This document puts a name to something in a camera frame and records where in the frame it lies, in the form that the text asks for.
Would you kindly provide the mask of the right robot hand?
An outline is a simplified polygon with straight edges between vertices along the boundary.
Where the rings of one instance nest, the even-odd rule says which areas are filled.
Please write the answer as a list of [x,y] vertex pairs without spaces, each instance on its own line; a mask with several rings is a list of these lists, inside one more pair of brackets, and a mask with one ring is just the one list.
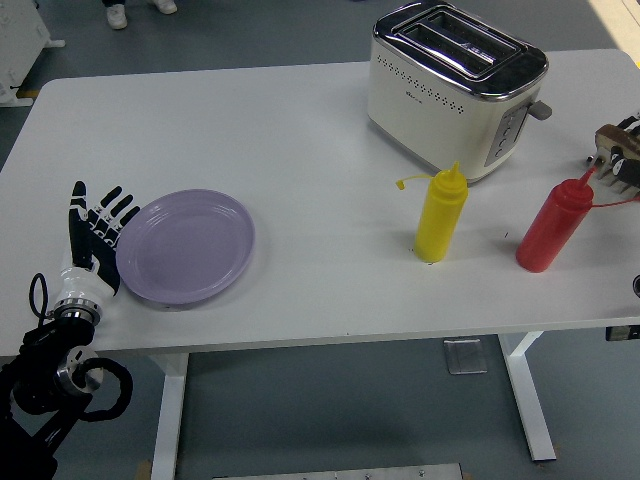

^^^^

__TASK REQUIREMENTS__. Search the records above for the string "instance" and copy each line that holds it.

__EXPECTED OUTPUT__.
Where the rings of one instance nest, the even-odd rule says which areas are filled.
Please write the answer as a list of [x,y] vertex pairs without spaces, each instance on its own line; a mask with several rings is a list of these lists, inside one more pair of brackets, and a mask with one ring is just the one list.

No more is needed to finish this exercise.